Your objective
Work out the number of lines below containing the word "aluminium" and give nothing besides it.

Records for processing
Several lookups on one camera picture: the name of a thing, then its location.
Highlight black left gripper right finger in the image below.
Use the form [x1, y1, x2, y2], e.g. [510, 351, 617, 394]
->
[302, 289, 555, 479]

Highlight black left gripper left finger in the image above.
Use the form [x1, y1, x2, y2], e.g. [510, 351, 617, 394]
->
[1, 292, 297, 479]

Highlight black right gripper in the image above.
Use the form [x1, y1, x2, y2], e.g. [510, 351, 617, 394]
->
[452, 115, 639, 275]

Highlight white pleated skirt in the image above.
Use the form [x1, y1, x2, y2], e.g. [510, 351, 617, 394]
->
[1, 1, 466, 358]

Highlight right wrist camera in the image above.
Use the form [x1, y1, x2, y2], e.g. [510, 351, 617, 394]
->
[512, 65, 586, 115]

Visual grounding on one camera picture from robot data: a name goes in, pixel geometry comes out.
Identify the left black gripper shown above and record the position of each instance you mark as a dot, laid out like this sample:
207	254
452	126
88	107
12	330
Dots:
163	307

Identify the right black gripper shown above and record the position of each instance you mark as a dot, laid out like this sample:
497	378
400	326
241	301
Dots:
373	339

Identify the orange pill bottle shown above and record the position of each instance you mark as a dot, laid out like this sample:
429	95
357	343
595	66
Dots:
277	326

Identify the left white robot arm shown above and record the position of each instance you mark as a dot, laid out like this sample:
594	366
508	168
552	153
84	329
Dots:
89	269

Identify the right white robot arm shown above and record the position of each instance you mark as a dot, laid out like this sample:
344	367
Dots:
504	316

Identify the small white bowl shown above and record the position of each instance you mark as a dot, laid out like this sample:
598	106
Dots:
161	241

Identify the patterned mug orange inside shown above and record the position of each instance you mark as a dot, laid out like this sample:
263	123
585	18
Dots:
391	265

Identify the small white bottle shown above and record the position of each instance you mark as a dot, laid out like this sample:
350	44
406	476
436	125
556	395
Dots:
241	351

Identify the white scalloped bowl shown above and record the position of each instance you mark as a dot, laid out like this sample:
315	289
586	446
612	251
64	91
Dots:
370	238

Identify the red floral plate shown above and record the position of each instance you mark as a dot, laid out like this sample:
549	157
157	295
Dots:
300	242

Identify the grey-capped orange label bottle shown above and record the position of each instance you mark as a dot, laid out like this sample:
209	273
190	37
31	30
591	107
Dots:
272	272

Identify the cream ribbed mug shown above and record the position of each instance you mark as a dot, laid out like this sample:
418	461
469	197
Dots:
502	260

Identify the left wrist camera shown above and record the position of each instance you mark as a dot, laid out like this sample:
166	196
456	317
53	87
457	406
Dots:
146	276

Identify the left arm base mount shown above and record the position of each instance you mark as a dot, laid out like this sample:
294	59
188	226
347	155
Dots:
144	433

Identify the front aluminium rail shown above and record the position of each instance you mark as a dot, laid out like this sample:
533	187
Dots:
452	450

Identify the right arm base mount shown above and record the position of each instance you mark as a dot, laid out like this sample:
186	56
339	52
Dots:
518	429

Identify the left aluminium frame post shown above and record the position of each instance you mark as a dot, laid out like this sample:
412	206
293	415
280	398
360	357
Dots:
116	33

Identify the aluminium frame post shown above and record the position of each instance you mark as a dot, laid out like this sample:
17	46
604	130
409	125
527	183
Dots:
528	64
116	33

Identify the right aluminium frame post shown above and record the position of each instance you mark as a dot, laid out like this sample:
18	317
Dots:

Written response
4